Provided entries Block Start
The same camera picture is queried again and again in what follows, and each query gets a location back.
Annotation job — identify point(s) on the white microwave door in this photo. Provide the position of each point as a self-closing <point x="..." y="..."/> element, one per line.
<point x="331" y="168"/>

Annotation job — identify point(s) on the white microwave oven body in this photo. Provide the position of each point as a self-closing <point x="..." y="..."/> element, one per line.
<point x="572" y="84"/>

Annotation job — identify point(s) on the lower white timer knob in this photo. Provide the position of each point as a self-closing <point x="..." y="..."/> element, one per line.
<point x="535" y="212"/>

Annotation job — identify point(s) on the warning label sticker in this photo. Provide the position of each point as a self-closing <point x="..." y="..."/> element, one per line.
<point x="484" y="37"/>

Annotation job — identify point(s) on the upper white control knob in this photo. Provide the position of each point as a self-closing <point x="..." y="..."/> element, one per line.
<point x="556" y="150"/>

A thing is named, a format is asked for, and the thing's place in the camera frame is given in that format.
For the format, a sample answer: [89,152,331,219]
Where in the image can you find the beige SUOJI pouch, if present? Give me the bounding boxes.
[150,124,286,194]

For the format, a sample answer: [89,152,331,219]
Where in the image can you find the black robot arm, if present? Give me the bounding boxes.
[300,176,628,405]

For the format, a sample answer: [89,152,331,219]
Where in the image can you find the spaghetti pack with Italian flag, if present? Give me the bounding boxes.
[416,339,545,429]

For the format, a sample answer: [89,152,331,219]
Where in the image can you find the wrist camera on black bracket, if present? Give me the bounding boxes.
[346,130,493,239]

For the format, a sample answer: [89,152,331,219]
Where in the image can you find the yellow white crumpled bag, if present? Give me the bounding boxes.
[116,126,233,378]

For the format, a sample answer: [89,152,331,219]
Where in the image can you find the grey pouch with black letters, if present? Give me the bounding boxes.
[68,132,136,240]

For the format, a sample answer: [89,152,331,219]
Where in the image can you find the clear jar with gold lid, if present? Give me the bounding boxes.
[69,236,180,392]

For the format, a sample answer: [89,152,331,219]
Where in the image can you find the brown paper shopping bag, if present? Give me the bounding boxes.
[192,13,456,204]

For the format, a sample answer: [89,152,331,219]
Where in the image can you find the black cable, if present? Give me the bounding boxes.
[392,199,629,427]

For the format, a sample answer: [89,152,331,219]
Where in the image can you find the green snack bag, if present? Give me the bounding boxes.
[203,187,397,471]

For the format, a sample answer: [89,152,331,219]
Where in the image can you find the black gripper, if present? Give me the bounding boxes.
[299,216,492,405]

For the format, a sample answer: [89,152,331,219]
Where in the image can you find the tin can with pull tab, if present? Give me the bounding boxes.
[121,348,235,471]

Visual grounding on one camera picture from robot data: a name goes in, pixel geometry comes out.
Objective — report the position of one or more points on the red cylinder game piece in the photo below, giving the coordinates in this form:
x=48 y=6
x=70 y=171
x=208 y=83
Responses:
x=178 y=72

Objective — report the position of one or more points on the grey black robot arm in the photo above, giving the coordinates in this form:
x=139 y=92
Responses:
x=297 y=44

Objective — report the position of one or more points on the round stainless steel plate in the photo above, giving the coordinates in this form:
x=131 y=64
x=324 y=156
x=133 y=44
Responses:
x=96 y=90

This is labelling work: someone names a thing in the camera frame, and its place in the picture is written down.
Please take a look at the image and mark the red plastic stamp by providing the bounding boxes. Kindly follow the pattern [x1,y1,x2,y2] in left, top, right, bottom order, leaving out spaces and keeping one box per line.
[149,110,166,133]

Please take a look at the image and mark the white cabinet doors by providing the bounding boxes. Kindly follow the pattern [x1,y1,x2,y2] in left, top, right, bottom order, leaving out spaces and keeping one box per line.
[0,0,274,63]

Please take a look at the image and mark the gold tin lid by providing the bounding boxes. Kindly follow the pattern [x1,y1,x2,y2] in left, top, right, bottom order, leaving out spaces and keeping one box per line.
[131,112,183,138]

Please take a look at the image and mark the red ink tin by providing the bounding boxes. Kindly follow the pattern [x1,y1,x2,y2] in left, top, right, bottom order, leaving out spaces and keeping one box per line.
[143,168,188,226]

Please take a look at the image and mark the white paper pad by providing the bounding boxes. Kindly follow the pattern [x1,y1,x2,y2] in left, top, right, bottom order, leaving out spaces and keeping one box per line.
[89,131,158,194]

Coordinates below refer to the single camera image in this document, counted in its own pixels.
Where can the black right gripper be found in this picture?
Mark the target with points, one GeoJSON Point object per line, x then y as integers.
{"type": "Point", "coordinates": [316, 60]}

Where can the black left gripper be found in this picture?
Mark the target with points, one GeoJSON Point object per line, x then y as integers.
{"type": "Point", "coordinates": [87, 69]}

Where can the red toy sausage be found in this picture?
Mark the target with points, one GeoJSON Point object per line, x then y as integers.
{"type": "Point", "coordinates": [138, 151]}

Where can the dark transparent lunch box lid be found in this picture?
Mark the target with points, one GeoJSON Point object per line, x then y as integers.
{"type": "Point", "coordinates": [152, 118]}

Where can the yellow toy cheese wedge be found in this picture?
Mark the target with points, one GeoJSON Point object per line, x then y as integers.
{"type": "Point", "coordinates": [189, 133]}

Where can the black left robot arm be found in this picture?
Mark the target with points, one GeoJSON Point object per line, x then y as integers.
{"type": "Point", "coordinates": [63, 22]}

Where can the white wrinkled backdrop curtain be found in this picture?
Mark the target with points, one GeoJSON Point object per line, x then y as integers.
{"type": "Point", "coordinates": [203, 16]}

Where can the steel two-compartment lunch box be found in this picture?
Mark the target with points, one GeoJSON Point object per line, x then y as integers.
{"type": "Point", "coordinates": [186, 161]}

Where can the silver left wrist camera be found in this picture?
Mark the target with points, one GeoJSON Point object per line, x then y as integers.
Provided entries Block End
- **Work required**
The entries above must be retyped exactly, down to the last character.

- **Response for this exercise**
The same camera picture is queried again and again in what follows, and each query gets a location back.
Annotation job — identify point(s) on the white microwave door in this photo. Provide the position of each point as a self-closing <point x="..." y="..."/> element, one per line.
<point x="331" y="168"/>

Annotation job — identify point(s) on the white microwave oven body in this photo. Provide the position of each point as a self-closing <point x="..." y="..."/> element, one per line.
<point x="572" y="84"/>

Annotation job — identify point(s) on the lower white timer knob in this photo. Provide the position of each point as a self-closing <point x="..." y="..."/> element, one per line.
<point x="535" y="212"/>

Annotation job — identify point(s) on the warning label sticker in this photo. Provide the position of each point as a self-closing <point x="..." y="..."/> element, one per line.
<point x="484" y="37"/>

Annotation job — identify point(s) on the upper white control knob in this photo. Provide the position of each point as a self-closing <point x="..." y="..."/> element, one per line.
<point x="556" y="150"/>

A thing is named, a format is asked for, and the thing's place in the camera frame is given in that format.
For the format, a sample answer: [89,152,331,219]
Where in the image can you find the beige SUOJI pouch, if present? Give me the bounding boxes.
[150,124,286,194]

For the format, a sample answer: [89,152,331,219]
Where in the image can you find the black robot arm, if present? Give me the bounding boxes.
[300,176,628,405]

For the format, a sample answer: [89,152,331,219]
Where in the image can you find the spaghetti pack with Italian flag, if present? Give me the bounding boxes.
[416,339,545,429]

For the format, a sample answer: [89,152,331,219]
Where in the image can you find the wrist camera on black bracket, if present? Give me the bounding boxes.
[346,130,493,239]

For the format, a sample answer: [89,152,331,219]
Where in the image can you find the yellow white crumpled bag, if present? Give me the bounding boxes.
[116,126,233,378]

For the format, a sample answer: [89,152,331,219]
Where in the image can you find the grey pouch with black letters, if present? Give me the bounding boxes.
[68,132,136,240]

For the format, a sample answer: [89,152,331,219]
Where in the image can you find the clear jar with gold lid, if present? Give me the bounding boxes.
[69,236,180,392]

For the format, a sample answer: [89,152,331,219]
Where in the image can you find the brown paper shopping bag, if present? Give me the bounding boxes.
[192,13,456,204]

For the format, a sample answer: [89,152,331,219]
Where in the image can you find the black cable, if present? Give me the bounding boxes.
[392,199,629,427]

For the format, a sample answer: [89,152,331,219]
Where in the image can you find the green snack bag, if present? Give me the bounding boxes.
[203,187,397,471]

For the format, a sample answer: [89,152,331,219]
Where in the image can you find the black gripper, if present? Give me the bounding boxes.
[299,216,492,405]

For the format, a sample answer: [89,152,331,219]
Where in the image can you find the tin can with pull tab, if present? Give me the bounding boxes.
[121,348,235,471]

Visual grounding on one camera picture from robot data: a name goes in, pixel geometry comes out.
Objective — report the position of one or more points on the red cylinder game piece in the photo below, giving the coordinates in this form:
x=48 y=6
x=70 y=171
x=208 y=83
Responses:
x=178 y=72

Objective — report the position of one or more points on the grey black robot arm in the photo above, giving the coordinates in this form:
x=139 y=92
Responses:
x=297 y=44

Objective — report the position of one or more points on the round stainless steel plate in the photo above, giving the coordinates in this form:
x=131 y=64
x=324 y=156
x=133 y=44
Responses:
x=96 y=90

This is labelling work: someone names a thing in the camera frame, and its place in the picture is written down.
Please take a look at the image and mark the red plastic stamp by providing the bounding boxes. Kindly follow the pattern [x1,y1,x2,y2] in left, top, right, bottom order, leaving out spaces and keeping one box per line.
[149,110,166,133]

Please take a look at the image and mark the white cabinet doors by providing the bounding boxes. Kindly follow the pattern [x1,y1,x2,y2] in left, top, right, bottom order, leaving out spaces and keeping one box per line.
[0,0,274,63]

Please take a look at the image and mark the gold tin lid by providing the bounding boxes. Kindly follow the pattern [x1,y1,x2,y2] in left, top, right, bottom order, leaving out spaces and keeping one box per line.
[131,112,183,138]

Please take a look at the image and mark the red ink tin by providing the bounding boxes. Kindly follow the pattern [x1,y1,x2,y2] in left, top, right, bottom order, leaving out spaces and keeping one box per line.
[143,168,188,226]

Please take a look at the image and mark the white paper pad by providing the bounding boxes. Kindly follow the pattern [x1,y1,x2,y2] in left, top, right, bottom order, leaving out spaces and keeping one box per line.
[89,131,158,194]

Coordinates below refer to the single camera image in this document, counted in its own pixels.
Where can the black right gripper be found in this picture?
Mark the target with points, one GeoJSON Point object per line, x then y as integers.
{"type": "Point", "coordinates": [316, 60]}

Where can the black left gripper be found in this picture?
Mark the target with points, one GeoJSON Point object per line, x then y as integers.
{"type": "Point", "coordinates": [87, 69]}

Where can the red toy sausage be found in this picture?
Mark the target with points, one GeoJSON Point object per line, x then y as integers.
{"type": "Point", "coordinates": [138, 151]}

Where can the dark transparent lunch box lid be found in this picture?
Mark the target with points, one GeoJSON Point object per line, x then y as integers.
{"type": "Point", "coordinates": [152, 118]}

Where can the yellow toy cheese wedge be found in this picture?
Mark the target with points, one GeoJSON Point object per line, x then y as integers.
{"type": "Point", "coordinates": [189, 133]}

Where can the black left robot arm be found in this picture?
Mark the target with points, one GeoJSON Point object per line, x then y as integers.
{"type": "Point", "coordinates": [63, 22]}

Where can the white wrinkled backdrop curtain be found in this picture?
Mark the target with points, one GeoJSON Point object per line, x then y as integers.
{"type": "Point", "coordinates": [203, 16]}

Where can the steel two-compartment lunch box be found in this picture?
Mark the target with points, one GeoJSON Point object per line, x then y as integers.
{"type": "Point", "coordinates": [186, 161]}

Where can the silver left wrist camera be found in this picture?
Mark the target with points, one GeoJSON Point object per line, x then y as integers.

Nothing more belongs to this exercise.